Quelques dernières remarques. Je pense que nos points de vue ne sont pas si éloignés les uns des autres.
Et je reconnais une vertu essentielle au lobby anti-nucléaire, c’est de forcer l’industrie du nucléaire à être plus prudente et plus transparente.
Ma conviction est que les personnes (chercheurs, technicien, ...) avec qui j’ai travaillé dans le nucléaire ne sont pas des lobbyistes acharnés déconnectés des réalités. Ils essayent de faire leur travail du mieux qu’ils peuvent et le plus honnêtement possible. Et pour moi la légitimité de leurs propos n’est pas en cause.
L’idée principale est pour moi, qu’anti et pro gardent suffisement de bon sens et de raison pour ne pas s’éloigner encore plus les uns des autres parce qu’à mon sens, c’est dans ce genre de situation que les problèmes surviennent. Je préfère le débat vif plutôt que mort ! A mon niveau, j’essaye de m’impliquer dans la recherche et la proposition de solutions plutôt que dans l’opposition frontale stérile.
Le titre aurait été moins « sexy » mais sans doute plus honnête. Sur des sujets comme celui-ci, je ne pense pas qu’il soit bon de faire dans le sensationnel.
Au delà de ça et pour les énergies renouvelables, la seule solution qui soit à peu près utilisable comme moyen de base (donc ayant prétention à remplacer le nucléaire), c’est la géothermie.

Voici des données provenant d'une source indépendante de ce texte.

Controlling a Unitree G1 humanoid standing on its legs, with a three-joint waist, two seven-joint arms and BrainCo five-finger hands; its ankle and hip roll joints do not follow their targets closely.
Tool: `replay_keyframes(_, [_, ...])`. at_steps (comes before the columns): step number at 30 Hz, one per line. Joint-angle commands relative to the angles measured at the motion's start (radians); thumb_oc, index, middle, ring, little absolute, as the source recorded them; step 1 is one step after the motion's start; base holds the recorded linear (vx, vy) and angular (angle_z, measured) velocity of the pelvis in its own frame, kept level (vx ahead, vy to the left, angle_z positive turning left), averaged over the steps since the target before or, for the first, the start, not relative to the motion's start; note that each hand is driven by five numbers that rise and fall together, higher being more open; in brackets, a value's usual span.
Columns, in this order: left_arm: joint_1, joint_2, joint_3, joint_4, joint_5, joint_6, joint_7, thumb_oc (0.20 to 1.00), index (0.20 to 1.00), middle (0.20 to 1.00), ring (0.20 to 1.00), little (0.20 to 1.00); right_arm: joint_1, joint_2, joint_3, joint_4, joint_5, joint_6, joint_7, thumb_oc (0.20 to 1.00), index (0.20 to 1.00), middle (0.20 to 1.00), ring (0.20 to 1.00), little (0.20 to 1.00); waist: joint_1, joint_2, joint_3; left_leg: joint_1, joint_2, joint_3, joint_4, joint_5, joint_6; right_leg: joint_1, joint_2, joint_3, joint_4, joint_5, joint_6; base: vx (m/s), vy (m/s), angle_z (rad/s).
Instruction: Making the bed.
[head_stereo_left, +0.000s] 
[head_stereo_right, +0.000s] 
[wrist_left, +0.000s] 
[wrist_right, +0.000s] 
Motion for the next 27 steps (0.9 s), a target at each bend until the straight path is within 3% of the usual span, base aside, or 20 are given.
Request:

Mais la vraie question, c’est combien de centrale géotherme pour remplacer 1 centrale nucléaire ? Pour rappel 1 centrale nucléaire, c’est 1500 MW alors qu’une centrale fonctionnant avec la géothermie c’est 50MW. De plus pour que ces installations soient rentables, il faudrait accepter une augmentation substantielle du prix de l’électricité.

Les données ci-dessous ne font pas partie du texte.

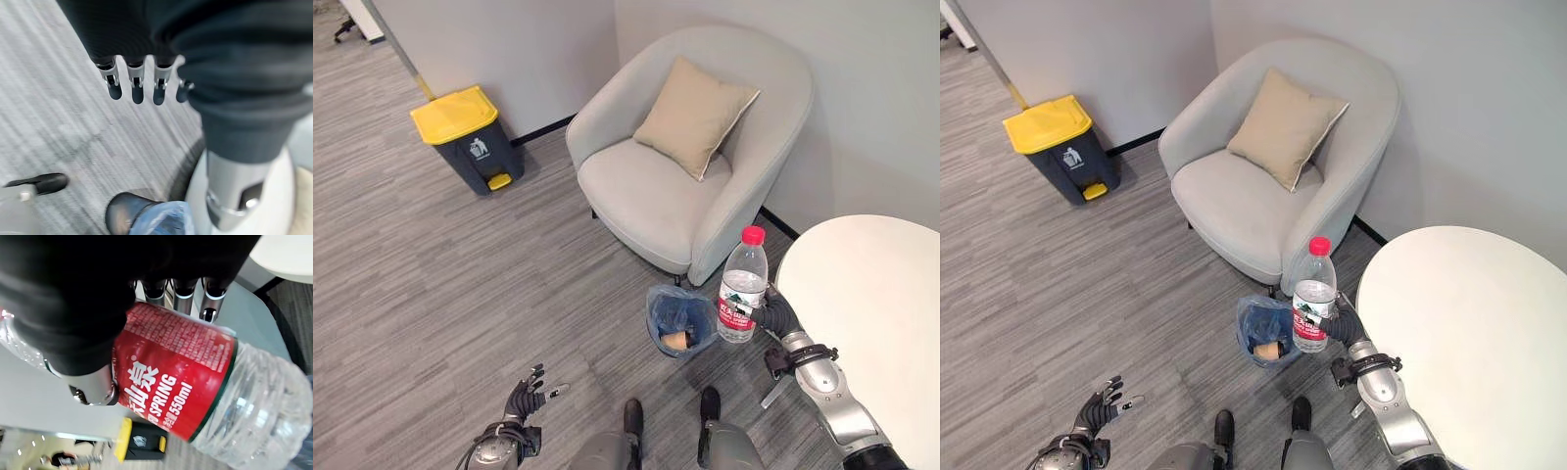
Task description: Gather garbage on tea table into small bin, then transfer packed bag to large trash can.
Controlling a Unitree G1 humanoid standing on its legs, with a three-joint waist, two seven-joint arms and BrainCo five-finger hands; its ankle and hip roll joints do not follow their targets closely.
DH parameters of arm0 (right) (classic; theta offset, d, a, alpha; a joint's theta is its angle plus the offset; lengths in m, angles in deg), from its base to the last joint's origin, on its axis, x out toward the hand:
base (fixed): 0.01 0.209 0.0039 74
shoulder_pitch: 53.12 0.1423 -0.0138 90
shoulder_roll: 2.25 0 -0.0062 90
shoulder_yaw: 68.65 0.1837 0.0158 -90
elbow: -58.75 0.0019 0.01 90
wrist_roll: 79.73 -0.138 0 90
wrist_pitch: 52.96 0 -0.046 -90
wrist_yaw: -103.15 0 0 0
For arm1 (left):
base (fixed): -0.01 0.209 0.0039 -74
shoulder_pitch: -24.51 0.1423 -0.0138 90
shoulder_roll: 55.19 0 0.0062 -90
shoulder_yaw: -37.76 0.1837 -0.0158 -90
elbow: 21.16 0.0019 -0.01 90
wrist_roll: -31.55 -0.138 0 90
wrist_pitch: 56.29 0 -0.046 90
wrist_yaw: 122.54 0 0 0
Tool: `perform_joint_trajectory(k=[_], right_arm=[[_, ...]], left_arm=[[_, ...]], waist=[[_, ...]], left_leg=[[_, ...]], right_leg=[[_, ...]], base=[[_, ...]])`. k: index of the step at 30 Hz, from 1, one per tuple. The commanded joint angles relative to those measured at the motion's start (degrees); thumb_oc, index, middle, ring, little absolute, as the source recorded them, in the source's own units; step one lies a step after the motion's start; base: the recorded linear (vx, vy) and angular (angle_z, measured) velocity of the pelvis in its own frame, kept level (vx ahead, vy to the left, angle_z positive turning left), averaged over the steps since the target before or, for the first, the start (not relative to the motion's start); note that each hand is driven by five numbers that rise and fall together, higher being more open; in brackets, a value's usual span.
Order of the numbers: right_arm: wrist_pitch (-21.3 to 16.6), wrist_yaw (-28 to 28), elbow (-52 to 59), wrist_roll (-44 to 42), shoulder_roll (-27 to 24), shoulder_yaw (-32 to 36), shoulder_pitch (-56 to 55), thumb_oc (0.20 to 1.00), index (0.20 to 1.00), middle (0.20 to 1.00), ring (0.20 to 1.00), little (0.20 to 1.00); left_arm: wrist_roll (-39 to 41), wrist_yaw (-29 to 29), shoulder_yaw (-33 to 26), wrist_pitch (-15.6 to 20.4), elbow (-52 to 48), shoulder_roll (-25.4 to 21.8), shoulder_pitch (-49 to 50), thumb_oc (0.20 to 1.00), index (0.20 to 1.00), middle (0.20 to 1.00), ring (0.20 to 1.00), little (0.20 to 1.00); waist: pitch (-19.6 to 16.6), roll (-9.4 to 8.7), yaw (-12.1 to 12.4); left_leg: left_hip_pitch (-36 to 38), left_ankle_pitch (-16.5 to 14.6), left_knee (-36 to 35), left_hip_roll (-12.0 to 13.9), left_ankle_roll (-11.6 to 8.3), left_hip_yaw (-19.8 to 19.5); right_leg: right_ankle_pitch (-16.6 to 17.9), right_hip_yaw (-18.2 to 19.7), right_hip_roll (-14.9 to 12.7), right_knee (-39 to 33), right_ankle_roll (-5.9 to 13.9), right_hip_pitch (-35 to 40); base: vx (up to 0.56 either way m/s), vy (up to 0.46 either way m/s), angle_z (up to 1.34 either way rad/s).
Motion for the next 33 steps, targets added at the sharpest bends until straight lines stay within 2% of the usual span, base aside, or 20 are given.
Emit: perform_joint_trajectory(k=[1, 3, 5, 7, 8, 10, 11, 15, 21, 28, 33], right_arm=[[-3.05, -1.99, 2.76, 0.72, -2.36, -1.00, 6.96, 0.200, 0.200, 0.200, 0.200, 0.200], [-2.92, -2.60, 2.03, 1.23, -2.69, -1.37, 8.16, 0.200, 0.200, 0.200, 0.200, 0.200], [-2.34, -5.35, -2.23, 4.05, -4.53, -3.92, 14.39, 0.200, 0.200, 0.200, 0.200, 0.200], [-2.07, -6.12, -3.36, 4.40, -4.76, -4.26, 15.41, 0.200, 0.200, 0.200, 0.200, 0.200], [-1.79, -8.13, -6.79, 4.95, -5.40, -5.75, 19.11, 0.200, 0.200, 0.200, 0.200, 0.200], [-1.44, -9.93, -10.50, 5.20, -5.63, -6.80, 22.09, 0.200, 0.200, 0.200, 0.200, 0.200], [-1.14, -10.91, -12.35, 5.68, -6.11, -7.45, 24.34, 0.200, 0.200, 0.200, 0.200, 0.200], [-0.34, -13.76, -18.08, 4.63, -6.92, -8.89, 30.58, 0.200, 0.200, 0.200, 0.200, 0.200], [-0.21, -16.26, -26.93, -1.00, -7.12, -10.23, 41.28, 0.200, 0.200, 0.200, 0.200, 0.200], [-0.10, -15.64, -31.04, -3.35, -7.46, -14.55, 49.43, 0.200, 0.200, 0.200, 0.200, 0.200], [0.67, -16.42, -35.17, -3.24, -5.76, -17.31, 53.57, 0.200, 0.200, 0.200, 0.200, 0.200]], left_arm=[[-1.01, 0.10, -0.24, 2.07, -2.13, -2.41, -4.12, 1.000, 1.000, 1.000, 1.000, 1.000], [-0.83, 0.32, 0.25, 2.19, -2.13, -2.33, -4.81, 1.000, 1.000, 1.000, 1.000, 1.000], [1.61, 1.52, 1.84, 2.59, -3.25, -1.98, -7.09, 1.000, 1.000, 1.000, 1.000, 1.000], [2.14, 1.75, 1.99, 2.67, -3.27, -1.78, -7.50, 1.000, 1.000, 1.000, 1.000, 1.000], [3.98, 3.05, 2.88, 3.13, -3.58, -1.67, -9.42, 1.000, 1.000, 1.000, 1.000, 1.000], [5.24, 4.32, 3.31, 3.50, -3.68, -1.68, -11.30, 1.000, 1.000, 1.000, 1.000, 1.000], [6.01, 5.13, 3.60, 3.87, -4.10, -2.01, -12.52, 1.000, 1.000, 1.000, 1.000, 1.000], [7.96, 7.28, 3.86, 4.73, -5.45, -3.05, -16.07, 1.000, 1.000, 1.000, 1.000, 1.000], [11.82, 10.09, 2.54, 5.30, -4.42, -3.86, -20.43, 1.000, 1.000, 1.000, 1.000, 1.000], [11.58, 10.35, 3.83, 5.38, -5.42, -4.19, -20.52, 1.000, 1.000, 1.000, 1.000, 1.000], [14.28, 12.58, 3.19, 6.43, -6.16, -3.32, -22.07, 1.000, 1.000, 1.000, 1.000, 1.000]], waist=[[1.35, -0.37, -0.29], [2.01, -0.14, -0.22], [4.80, 0.70, 0.25], [5.19, 0.75, 0.37], [7.15, 0.91, 0.65], [8.28, 0.83, 0.93], [9.38, 0.98, 1.19], [11.26, 0.84, 1.75], [12.32, 1.18, 3.10], [11.98, 1.85, 5.12], [11.85, 2.15, 6.54]], left_leg=[[-2.46, -6.55, 7.56, 1.81, -3.10, -3.59], [-3.28, -6.58, 8.16, 1.90, -3.17, -3.83], [-7.99, -6.20, 11.07, 2.35, -3.64, -4.63], [-9.18, -6.52, 11.99, 2.55, -3.78, -4.63], [-12.95, -6.89, 14.95, 2.71, -3.81, -4.94], [-17.11, -7.16, 17.92, 2.37, -3.80, -5.39], [-18.78, -8.98, 19.91, 2.56, -4.11, -5.84], [-28.78, -10.09, 26.58, 2.27, -3.78, -6.34], [-45.22, -12.41, 37.93, 0.21, -2.82, -7.01], [-53.64, -13.14, 42.17, -0.86, -1.85, -6.91], [-55.99, -12.78, 42.17, -1.79, -1.77, -7.99]], right_leg=[[-6.74, -1.05, -1.87, 5.13, 1.43, -0.50], [-7.03, -1.39, -1.93, 5.98, 1.26, -1.22], [-8.22, -1.75, -2.47, 9.92, 0.70, -5.60], [-8.98, -1.78, -2.59, 11.14, 0.60, -6.67], [-9.76, -1.87, -2.80, 14.05, 0.25, -10.07], [-10.49, -2.05, -3.03, 16.57, -0.18, -13.46], [-12.60, -1.79, -3.02, 19.32, 0.01, -15.47], [-14.35, -1.10, -3.78, 25.50, -0.70, -24.73], [-17.11, 1.43, -4.70, 36.67, -2.05, -40.75], [-17.70, 2.62, -5.10, 40.43, -2.34, -48.72], [-17.94, 2.00, -5.77, 40.86, -2.42, -50.62]], base=[[-0.06, -0.072, 0.18], [-0.05, -0.050, 0.19], [-0.10, -0.078, 0.12], [-0.05, -0.036, 0.06], [-0.07, -0.043, 0.10], [-0.04, -0.052, 0.09], [0.02, -0.033, 0.08], [-0.06, 0.001, 0.17], [-0.05, 0.007, 0.12], [0.00, 0.006, 0.03], [0.00, -0.032, 0.09]])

Je suis pragmatique, le défi énergétque qui se présente face à nous est gigantesque et ne peut être relevé qu’en explorant toutes les solutions qui s’offrent à nous en allant d’ITER aux énergies renouvelables en passant bien évidemment par d’importantes économies d’énergie.
Et à mon sens dire qu’on peut se passer d’une des solutions n’est absolument pas réaliste.

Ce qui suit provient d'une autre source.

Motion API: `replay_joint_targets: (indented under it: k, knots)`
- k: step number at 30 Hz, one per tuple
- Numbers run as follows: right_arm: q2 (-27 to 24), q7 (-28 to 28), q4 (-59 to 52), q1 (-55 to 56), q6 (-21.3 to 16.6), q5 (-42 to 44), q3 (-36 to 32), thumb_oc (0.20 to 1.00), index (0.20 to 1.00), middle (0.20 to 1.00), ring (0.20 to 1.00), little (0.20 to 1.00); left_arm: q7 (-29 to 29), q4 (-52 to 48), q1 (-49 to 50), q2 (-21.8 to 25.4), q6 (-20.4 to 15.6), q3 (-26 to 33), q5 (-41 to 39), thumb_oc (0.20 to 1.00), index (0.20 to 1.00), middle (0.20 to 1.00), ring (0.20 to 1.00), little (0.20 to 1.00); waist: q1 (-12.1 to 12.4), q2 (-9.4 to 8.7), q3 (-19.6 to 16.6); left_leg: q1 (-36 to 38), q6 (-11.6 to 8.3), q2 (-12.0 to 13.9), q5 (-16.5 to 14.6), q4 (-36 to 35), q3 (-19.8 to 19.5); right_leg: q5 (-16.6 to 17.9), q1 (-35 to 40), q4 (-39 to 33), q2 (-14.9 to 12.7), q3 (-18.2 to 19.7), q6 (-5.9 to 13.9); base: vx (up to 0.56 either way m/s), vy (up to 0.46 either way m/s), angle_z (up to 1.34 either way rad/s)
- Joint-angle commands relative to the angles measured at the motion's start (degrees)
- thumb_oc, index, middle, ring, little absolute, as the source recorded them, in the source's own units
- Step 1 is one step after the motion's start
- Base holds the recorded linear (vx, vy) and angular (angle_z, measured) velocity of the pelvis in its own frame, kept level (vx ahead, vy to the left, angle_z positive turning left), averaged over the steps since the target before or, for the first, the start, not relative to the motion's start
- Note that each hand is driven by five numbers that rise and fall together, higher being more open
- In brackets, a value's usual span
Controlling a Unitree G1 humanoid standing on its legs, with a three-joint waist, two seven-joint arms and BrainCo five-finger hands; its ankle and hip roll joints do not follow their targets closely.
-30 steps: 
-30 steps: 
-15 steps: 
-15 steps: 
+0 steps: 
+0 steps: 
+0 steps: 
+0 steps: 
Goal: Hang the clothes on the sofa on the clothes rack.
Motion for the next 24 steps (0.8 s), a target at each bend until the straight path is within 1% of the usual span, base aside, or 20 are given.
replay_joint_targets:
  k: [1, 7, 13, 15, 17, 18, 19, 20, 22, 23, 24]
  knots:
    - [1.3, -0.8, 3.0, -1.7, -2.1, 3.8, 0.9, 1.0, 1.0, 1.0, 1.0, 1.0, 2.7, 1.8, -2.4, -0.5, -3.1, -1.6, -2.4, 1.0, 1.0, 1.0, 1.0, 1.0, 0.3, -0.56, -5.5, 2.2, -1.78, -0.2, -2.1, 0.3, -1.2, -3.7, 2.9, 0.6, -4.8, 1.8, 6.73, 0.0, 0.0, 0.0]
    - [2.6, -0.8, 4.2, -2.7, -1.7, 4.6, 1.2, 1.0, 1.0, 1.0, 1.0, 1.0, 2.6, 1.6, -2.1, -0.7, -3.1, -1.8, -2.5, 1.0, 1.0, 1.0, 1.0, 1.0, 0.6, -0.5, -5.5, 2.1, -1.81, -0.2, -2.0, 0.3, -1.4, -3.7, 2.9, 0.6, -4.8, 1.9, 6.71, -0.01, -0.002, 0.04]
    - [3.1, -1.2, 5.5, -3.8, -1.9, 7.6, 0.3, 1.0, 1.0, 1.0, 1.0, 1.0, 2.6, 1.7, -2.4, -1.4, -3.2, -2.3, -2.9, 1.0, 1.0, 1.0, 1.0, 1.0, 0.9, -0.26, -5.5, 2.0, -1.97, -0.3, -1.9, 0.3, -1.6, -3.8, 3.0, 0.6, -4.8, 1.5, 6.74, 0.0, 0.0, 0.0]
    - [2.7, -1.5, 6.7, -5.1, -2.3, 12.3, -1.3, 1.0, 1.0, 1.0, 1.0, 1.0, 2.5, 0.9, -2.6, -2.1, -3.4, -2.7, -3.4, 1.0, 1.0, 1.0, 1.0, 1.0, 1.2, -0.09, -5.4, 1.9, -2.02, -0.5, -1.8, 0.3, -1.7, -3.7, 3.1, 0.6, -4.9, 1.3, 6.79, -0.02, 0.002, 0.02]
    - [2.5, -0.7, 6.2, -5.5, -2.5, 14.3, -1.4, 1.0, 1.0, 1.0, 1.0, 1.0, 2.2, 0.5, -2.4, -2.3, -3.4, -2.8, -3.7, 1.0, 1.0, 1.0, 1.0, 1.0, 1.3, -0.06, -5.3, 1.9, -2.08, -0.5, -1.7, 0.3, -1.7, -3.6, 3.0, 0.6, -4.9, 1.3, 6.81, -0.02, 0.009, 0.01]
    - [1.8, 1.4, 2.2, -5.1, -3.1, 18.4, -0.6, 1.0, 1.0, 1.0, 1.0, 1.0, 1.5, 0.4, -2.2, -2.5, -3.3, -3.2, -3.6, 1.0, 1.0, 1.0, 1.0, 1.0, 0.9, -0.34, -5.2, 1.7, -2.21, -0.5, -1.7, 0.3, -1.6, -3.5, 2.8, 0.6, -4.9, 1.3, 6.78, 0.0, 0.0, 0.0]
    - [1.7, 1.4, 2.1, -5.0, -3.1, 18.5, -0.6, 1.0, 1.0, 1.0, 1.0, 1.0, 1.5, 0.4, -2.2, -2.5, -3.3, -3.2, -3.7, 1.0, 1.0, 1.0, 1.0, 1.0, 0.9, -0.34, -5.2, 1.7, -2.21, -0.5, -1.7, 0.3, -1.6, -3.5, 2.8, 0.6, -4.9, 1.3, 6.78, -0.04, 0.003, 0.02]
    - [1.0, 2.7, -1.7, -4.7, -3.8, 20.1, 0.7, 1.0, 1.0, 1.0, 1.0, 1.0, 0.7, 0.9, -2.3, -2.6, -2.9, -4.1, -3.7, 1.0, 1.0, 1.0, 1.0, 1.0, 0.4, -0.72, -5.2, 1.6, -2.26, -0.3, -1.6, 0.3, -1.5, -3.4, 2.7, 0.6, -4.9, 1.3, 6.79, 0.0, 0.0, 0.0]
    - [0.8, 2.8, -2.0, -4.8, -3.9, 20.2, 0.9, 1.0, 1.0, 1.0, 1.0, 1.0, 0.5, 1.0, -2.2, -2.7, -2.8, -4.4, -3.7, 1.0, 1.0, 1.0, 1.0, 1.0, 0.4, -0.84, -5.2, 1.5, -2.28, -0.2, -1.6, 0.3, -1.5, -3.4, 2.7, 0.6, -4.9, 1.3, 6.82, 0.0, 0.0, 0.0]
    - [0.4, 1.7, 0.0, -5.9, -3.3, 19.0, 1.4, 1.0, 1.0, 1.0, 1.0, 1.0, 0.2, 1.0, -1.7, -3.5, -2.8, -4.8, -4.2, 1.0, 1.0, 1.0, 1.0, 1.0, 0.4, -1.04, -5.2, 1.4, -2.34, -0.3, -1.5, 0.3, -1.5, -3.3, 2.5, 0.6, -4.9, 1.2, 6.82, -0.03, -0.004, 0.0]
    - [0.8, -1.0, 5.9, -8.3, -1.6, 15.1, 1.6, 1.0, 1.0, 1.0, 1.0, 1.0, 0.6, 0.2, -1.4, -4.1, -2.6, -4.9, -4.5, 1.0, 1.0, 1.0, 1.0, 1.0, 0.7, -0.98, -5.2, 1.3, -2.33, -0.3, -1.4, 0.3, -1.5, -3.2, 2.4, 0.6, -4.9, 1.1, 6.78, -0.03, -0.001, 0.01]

Je ne sais pas quelles étaient les compétences de « personne qui a produit un document » etc, ni même quelles sont les votres mais ça m’intéresse.
Comme je l’ai dit, je suis un scientifique et si une erreur de modélisation a été faite, démontrez-là mais il faut juste éviter de balancer des éléments inquiétants sans contenu solide.
Je ne dis pas que vous n’en avez pas mais dans l’article, je n’ai vu que des « tout le monde sait bien » ou « il est évident que ». Moi, j’ai du factuel et sur des considérations mécanique, je pense qu’il est important pour vous de nous en amener.
L’essentiel étant qu’on est bien d’accord sur les éléments essentiels : - le plutonium à Cadarache n’était pas dans la nature, qu’il était confiné et que l’ASN n’a suspendu les opérations que pour un « recomptage » (principe de précaution). Le titre de l’article était donc sans doute alarmiste pour peu de chose.
- de même l’uranium appauvri ne consitue aucun risque pour la santé ni pour l’environnement (cf. documentaire d’arte).
- enfin, un réseau électrique n’est pas gérable avec plus de 20% d’énergie renouvelable car trop sensible aux variations saisonnières. Si vous avez d’autres solutions n’hésitez à apporter des éléments factuels.
Expliquez moi comment on se passe du nucléaire, ça m’intéresse.
Pour la chute d’avion, je ne sais pas d’où vous tenez vos informations mais elles sont fausses. En tous cas les calculs de dynamique rapide qui sont menés chez EDF montrent le contraire.
Dans des conteneurs, je sais pas pour le contenir ? Un peu comme les marchandises dans les bateaux, on les mets dans des conteneurs pas uniquement parce que c’est plus joli.
Pour Olivier, je parlais de l’uranium appauvri entreposé en Russie et pas du plutonium confiné à Cadarache.